A Practical Two-Stage Framework for GPU Resource and Power Prediction in Heterogeneous HPC Systems
A new two-stage AI model uses Slurm logs and NVIDIA DCGM metrics to forecast GPU resource needs.
A team of researchers, including Beste Oztop, Dhruva Kulkarni, and Zhengji Zhao, has published a novel two-stage framework for predicting GPU resource and power consumption in heterogeneous High-Performance Computing (HPC) systems. The study, analyzing the widely-used Vienna ab initio Simulation Package (VASP) on the Perlmutter supercomputer (an HPE Cray EX system with NVIDIA A100 GPUs), leverages historical data from the Slurm workload manager and performance metrics from NVIDIA's Data Center GPU Manager (DCGM). The first stage of their framework uses only Slurm submission logs for training, while the second stage augments this data with detailed historical GPU profiling metrics.

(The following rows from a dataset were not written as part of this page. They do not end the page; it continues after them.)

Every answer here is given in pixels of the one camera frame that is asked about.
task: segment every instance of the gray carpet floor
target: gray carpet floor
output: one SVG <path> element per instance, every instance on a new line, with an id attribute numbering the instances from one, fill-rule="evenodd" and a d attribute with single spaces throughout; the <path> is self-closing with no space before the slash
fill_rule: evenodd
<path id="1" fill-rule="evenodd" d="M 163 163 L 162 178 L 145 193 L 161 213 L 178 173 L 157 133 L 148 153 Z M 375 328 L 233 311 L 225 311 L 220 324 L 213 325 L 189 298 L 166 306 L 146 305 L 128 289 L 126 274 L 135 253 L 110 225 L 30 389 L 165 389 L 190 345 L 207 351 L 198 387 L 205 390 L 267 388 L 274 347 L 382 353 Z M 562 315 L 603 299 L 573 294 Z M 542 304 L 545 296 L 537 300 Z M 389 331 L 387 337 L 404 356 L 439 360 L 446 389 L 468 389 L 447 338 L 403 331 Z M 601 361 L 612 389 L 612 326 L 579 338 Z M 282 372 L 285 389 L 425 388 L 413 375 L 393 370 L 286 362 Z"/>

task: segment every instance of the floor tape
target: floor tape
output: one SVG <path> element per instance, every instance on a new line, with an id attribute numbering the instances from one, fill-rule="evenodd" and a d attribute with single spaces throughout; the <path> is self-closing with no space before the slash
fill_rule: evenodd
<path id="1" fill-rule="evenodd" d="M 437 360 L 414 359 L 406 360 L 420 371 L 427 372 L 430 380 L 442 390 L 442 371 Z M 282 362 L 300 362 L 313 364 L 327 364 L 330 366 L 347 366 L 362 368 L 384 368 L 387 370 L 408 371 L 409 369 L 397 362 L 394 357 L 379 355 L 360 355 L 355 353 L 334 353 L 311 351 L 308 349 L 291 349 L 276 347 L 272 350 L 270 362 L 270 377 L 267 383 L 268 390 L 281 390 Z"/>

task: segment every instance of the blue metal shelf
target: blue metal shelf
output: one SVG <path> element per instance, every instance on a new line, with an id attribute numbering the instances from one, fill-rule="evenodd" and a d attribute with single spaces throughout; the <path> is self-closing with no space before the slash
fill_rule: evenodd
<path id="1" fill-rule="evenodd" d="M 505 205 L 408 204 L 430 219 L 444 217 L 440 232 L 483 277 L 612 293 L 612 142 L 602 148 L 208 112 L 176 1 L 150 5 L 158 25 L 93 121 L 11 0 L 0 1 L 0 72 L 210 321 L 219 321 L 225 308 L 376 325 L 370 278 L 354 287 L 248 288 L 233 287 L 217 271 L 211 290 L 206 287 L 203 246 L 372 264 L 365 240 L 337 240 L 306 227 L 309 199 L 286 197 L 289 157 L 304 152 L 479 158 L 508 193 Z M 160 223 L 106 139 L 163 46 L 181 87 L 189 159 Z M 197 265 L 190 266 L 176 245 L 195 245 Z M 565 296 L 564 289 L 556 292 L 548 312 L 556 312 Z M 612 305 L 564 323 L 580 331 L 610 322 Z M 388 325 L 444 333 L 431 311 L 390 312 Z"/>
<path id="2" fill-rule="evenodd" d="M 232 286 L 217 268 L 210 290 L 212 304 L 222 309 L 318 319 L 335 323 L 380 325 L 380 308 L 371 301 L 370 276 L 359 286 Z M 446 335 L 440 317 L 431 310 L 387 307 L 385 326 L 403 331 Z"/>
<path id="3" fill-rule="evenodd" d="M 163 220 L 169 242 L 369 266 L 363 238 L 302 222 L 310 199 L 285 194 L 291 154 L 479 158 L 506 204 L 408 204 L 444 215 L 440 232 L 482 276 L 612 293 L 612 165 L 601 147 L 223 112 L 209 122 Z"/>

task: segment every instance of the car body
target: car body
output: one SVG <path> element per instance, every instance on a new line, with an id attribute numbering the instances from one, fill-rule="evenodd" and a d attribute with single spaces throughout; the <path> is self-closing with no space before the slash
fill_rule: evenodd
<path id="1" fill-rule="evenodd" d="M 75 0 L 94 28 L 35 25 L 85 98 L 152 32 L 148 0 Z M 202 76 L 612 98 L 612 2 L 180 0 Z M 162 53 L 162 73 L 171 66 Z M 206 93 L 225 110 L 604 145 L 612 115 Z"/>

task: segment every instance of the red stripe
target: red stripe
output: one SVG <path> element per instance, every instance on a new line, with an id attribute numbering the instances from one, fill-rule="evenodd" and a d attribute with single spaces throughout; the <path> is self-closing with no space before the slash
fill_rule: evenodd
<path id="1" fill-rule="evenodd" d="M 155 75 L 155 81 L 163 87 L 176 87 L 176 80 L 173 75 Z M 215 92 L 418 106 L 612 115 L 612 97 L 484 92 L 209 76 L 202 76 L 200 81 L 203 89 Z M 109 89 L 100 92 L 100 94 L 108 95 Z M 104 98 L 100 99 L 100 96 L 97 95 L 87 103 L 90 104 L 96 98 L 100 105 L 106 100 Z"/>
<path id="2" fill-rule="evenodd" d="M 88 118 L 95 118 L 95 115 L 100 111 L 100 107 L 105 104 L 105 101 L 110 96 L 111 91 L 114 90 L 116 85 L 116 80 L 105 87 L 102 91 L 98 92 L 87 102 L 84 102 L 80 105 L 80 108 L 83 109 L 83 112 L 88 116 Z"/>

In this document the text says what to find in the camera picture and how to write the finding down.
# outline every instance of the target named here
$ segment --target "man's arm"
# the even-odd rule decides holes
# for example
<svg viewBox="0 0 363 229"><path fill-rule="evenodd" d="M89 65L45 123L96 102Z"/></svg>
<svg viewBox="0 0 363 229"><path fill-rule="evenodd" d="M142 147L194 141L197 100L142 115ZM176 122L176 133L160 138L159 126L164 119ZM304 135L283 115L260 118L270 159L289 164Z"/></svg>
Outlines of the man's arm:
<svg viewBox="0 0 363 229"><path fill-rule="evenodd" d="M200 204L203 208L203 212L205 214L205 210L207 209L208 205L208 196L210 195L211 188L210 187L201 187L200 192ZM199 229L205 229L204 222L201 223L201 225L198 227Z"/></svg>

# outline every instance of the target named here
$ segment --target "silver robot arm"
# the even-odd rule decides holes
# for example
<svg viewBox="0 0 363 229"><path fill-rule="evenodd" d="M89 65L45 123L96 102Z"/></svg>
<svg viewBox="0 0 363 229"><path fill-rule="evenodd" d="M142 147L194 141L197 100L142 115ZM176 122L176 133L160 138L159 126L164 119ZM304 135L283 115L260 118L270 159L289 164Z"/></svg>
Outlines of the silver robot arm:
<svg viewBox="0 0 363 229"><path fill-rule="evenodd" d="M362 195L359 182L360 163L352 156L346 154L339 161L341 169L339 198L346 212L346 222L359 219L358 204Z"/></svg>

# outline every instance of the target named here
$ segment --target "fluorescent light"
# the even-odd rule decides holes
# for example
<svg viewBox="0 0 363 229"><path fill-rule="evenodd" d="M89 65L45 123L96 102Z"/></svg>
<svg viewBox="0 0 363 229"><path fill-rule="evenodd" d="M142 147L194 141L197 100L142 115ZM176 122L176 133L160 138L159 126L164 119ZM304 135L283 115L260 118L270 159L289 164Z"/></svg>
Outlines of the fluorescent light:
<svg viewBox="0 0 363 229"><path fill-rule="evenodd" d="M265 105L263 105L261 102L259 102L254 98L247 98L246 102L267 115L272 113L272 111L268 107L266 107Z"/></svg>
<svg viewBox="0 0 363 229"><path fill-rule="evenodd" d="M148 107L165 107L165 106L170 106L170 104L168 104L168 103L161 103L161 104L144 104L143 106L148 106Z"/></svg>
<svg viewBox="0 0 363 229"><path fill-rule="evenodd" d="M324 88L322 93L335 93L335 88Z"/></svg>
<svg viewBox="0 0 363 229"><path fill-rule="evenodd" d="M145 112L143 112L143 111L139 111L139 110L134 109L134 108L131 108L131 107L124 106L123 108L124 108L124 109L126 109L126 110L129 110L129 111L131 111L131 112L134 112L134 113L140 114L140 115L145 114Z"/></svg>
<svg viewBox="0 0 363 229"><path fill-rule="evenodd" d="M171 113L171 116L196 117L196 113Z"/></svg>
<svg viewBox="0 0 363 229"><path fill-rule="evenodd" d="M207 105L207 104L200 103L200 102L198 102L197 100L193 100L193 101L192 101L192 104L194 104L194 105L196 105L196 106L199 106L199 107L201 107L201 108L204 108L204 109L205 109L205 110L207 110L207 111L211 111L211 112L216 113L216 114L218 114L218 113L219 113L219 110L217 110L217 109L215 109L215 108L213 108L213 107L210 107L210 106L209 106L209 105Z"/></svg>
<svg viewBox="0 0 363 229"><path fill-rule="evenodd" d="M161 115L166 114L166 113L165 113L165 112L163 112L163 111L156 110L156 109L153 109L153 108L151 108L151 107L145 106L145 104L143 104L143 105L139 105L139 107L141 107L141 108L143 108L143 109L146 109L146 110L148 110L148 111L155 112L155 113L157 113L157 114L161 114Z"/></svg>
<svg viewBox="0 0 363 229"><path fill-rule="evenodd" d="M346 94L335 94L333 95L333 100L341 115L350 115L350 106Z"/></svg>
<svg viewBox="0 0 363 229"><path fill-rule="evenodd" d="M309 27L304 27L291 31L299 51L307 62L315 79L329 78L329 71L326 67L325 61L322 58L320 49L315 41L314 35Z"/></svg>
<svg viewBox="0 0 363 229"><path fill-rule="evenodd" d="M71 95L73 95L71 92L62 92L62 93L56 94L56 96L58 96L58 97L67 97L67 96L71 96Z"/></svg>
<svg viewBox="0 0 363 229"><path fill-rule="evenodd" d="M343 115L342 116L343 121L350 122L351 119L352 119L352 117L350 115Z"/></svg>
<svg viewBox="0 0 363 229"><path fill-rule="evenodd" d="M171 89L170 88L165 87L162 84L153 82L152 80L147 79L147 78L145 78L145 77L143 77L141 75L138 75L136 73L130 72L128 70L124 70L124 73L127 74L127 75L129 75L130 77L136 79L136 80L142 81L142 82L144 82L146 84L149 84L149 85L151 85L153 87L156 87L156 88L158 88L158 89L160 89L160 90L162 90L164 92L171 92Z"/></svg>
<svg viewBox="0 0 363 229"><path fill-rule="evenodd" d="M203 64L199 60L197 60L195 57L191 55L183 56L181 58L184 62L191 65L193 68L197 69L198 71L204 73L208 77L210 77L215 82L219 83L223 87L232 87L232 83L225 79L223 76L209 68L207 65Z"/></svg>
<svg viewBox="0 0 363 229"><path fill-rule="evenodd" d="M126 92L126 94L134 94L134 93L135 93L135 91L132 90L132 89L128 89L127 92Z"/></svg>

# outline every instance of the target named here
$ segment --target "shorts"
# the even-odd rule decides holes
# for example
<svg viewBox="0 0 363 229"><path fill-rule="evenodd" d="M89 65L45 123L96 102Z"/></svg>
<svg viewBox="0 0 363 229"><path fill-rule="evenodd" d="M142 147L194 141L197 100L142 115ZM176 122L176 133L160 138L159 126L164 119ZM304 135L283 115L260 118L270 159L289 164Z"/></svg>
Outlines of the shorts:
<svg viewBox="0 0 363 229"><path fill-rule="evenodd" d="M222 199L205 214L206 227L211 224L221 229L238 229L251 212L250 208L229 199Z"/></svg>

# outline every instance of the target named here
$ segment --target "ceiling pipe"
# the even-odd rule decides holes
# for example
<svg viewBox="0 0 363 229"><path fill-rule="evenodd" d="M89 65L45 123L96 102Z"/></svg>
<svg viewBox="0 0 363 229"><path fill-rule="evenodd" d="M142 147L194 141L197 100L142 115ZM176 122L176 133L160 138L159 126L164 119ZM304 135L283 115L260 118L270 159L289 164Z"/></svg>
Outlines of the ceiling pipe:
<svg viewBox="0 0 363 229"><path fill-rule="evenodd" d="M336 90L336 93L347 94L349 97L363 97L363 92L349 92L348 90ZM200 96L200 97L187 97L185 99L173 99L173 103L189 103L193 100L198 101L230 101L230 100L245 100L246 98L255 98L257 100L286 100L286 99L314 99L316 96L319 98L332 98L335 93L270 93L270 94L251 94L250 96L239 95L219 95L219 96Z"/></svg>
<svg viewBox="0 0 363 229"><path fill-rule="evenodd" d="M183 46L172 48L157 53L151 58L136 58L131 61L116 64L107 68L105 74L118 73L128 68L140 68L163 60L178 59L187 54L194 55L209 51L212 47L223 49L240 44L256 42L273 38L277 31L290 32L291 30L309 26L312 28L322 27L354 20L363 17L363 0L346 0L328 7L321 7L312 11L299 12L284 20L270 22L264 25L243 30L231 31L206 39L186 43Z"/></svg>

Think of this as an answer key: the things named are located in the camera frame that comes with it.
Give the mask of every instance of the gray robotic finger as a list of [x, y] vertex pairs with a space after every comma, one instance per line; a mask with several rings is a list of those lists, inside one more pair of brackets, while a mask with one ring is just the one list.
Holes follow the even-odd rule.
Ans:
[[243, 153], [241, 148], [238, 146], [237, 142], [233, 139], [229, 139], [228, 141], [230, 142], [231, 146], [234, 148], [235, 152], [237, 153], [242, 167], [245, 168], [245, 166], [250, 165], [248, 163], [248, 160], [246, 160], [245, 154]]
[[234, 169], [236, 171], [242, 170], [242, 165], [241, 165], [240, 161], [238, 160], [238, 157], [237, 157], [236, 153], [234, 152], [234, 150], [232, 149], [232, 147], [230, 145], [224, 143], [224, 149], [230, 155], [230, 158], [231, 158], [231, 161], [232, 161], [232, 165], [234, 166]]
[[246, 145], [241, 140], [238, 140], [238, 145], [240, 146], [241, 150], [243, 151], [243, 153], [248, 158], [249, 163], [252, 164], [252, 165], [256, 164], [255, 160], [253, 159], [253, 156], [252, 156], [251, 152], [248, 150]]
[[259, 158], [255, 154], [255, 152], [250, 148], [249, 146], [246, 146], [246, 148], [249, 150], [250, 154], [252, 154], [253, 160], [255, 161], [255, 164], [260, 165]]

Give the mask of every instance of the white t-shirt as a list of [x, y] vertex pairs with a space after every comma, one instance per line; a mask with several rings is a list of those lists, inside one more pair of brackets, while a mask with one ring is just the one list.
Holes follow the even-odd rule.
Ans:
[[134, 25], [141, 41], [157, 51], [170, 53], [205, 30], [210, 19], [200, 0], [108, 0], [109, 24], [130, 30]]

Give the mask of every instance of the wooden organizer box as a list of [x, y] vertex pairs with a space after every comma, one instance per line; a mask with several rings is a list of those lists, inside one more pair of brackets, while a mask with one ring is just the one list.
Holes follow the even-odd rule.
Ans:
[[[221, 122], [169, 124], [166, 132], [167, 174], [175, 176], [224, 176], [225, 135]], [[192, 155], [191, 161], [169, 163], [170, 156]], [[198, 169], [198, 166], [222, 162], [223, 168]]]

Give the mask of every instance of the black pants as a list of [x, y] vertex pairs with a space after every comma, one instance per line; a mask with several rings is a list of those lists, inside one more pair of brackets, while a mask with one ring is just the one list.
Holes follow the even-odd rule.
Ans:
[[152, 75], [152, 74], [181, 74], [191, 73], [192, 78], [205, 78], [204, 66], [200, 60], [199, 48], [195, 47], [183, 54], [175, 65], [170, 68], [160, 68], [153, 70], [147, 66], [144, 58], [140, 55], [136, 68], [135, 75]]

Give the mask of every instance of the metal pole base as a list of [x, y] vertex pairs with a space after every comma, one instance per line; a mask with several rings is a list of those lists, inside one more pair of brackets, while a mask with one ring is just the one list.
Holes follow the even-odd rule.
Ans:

Their results are significant for data center efficiency. The model predicting maximum GPU utilization from Slurm features alone achieved up to 97% accuracy. Furthermore, by engineering features from GPU-compute and memory activity metrics, the team's experiments for predicting runtime power usage resulted in up to 92% prediction accuracy. These findings demonstrate that DCGM metrics are highly effective at capturing unique application characteristics, providing a reliable foundation for predictive models.
The practical impact of this research is a move towards dynamic power management and more intelligent scheduling in HPC environments. By accurately forecasting the GPU power, utilization, and memory needs of applications before they run, system operators can make more efficient scheduling decisions. This reduces energy waste, optimizes hardware allocation, and lowers operational costs for massive computing infrastructures that are increasingly reliant on power-hungry GPU clusters.
- The two-stage framework predicts GPU power, utilization, and memory usage for HPC applications with up to 92-97% accuracy.
- It analyzes data from Slurm logs and NVIDIA's DCGM metrics collected from A100 GPUs running the VASP materials science code.
- The research enables power-aware scheduling and dynamic resource management, potentially saving significant energy in large data centers.
Why It Matters
This enables data centers to drastically cut energy costs and improve hardware allocation through predictive, AI-driven scheduling.